48 Hours in Singapore
The worlds only island city-state offers boutique shopping, immaculate views, and international cuisine—all with a cruelty-free twist.
If there’s one place on the planet you want to be caught in a long layover, it’s Singapore, where travelers can marvel at futuristic architecture, shop for high-quality ethical products, and enjoy mouthwatering vegan food in less than 48 hours. Here’s a guide for the best things to do, buy, and eat in the world’s only island city-state for the vegan traveler on a tight schedule.
WHAT TO SEE
While the island sprawls into numerous suburbs and districts, you’ll want to spend the bulk of your time in the heart of Singapore’s action: the Marina Area.

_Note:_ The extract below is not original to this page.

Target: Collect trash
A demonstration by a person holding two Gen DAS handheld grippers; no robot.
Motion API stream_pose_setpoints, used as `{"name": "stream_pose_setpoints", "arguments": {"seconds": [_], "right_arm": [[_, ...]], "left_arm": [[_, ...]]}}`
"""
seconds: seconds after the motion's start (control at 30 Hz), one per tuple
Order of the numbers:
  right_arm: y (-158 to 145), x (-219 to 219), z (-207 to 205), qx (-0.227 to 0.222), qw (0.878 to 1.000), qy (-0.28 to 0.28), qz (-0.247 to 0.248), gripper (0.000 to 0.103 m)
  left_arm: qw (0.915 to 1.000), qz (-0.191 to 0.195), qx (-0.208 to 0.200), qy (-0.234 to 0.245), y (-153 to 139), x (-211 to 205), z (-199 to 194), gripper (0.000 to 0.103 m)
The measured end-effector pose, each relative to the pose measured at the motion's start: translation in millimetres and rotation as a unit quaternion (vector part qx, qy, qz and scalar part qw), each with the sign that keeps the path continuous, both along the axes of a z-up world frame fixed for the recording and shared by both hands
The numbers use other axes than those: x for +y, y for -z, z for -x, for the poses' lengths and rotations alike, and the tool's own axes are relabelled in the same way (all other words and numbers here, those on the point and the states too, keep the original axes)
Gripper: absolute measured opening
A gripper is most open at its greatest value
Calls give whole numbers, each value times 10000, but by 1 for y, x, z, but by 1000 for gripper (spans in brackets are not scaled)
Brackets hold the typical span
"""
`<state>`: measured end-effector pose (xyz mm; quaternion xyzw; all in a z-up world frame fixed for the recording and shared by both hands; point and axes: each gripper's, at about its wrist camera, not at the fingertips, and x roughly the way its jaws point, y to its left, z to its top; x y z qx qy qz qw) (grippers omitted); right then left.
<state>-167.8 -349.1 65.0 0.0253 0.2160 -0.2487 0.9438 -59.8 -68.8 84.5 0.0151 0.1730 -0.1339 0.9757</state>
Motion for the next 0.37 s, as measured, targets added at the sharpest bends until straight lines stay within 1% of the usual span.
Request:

Located next to Marina Bay, travelers encounter Gardens by the Bay, an elaborate natural park showcasing lush tropical flora throughout a series of themed gardens and conservatories. The park’s most distinct feature is its massive eco-friendly Supertree Grove. Resembling natural trees and reaching heights of up to 160 feet, the human-made structures support a variety of unique plants such as bromeliads, orchids, and flowering climbers through the use of sustainable energy. Each night, these architectural juggernauts become the stars of an ethereal light show that is free for the public to enjoy. After gazing up at the Singaporean skies from below, check out the Garden City’s diverse architecture from a new perspective at the Ion Sky observation deck. Situated in the heart of the bustling Orchard Road shopping district, the Ion Orchard mall offers visitors free access to the 56th floor for Instagram-worthy views of the entire city, including the iconic Singapore Flyer ferris wheel and the massive ship-like Skypark on atop of the Marina Bay Sands resort.
WHAT TO BUY
Once you’ve descended from Ion Sky, work your way through the throngs of people on Orchard Road for some cruelty-free shopping. Start inside of the Wisma Atria mall, where you can find travel-sized vegan soaps at international favorite Lush handmade cosmetics. If chain retail stores aren’t your style, look for independent local boutiques such as Actually, a concept store stocked with vegan Freitag bags made from recycled truck tarp material. For thoughtful souvenirs on Orchard Road, head to the Singapore Visitor Centre, where you can find a vending machine that sells books. Operated by BooksActually, an independent bookstore in Singapore, classic works and progressive prose by local authors are sold by inserting some cash and hitting a button on this bibliophile’s dream box. If you’re looking to escape the bustle of megamalls on Orchard Road, check out Haji Lane in Singapore’s Arab Street neighborhood. While visitors come for the kitschy boutiques, they stay for the vibrant street art such as the large warriors with bold geometric-patterned headpieces and the realistic depictions of children in shopping carts with three-dimensional metal cart parts protruding from shophouse surfaces. Nineteenth century multi-story shops that double as living quarters line the narrow Haji Line and provide a colonial backdrop to the fresh, vivid colors of the commissioned murals. Haji Lane’s aesthetic is one-of-a-kind in a city where strict graffiti policies often leave buildings untouched.
WHAT TO EAT
For any trip to Singapore, one Singlish (Singaporean English) word you’ll want to use after every meal is “shiok,” which means “extremely amazing.” Use your new vocabulary word in Chinatown, home to a new veg restaurant called Afterglow where entées include a zesty zucchini lasagna with cashew cream cheese; a raw taco bowl with chewy marinated walnut meat; and the Drag-Pom salad—a mix of sweet dragon fruit, pomegranate, and chopped macadamia nuts in a lemon-mint dressing. Be sure to order the hearty potato salad with smashed avocado mayo or the nut cheese platter as a side, along with a tangy pink beetroot soy latte. If you’re in the mood for more traditional fare, Eight Treasures in Chinatown offers a variety of savory tofu and mock meat dishes. Try the spicy Tom Yam fried rice, the bean curd with monkey head mushrooms, or the veg abalone mushroom made with konnyaku—a yam-like vegetable grown in East Asia. For dessert, head downstairs to the cozy Well-Dressed Salad Bar for a gooey chocolate lava cake or glazed hazelnut Oreo donuts, the only of its kind in Asia. On your way to the airport, set aside an hour for the world-famous VeganBurg, a haven for vegans craving the sloppy fast-food goodness of a hearty plant-based burger. Try the Creamy Shrooms burger for a tangy twist to the common soy burger, or go with the Char-Grilled Satay for a spicier patty influenced by traditional Singaporean cusine. Add a side order of fluffy spinach pops or salty seaweed fries, and you’ll be full until you reach home.
Karly Placek is an animal-loving writer and Fulbright Fellow working in northern Malaysia.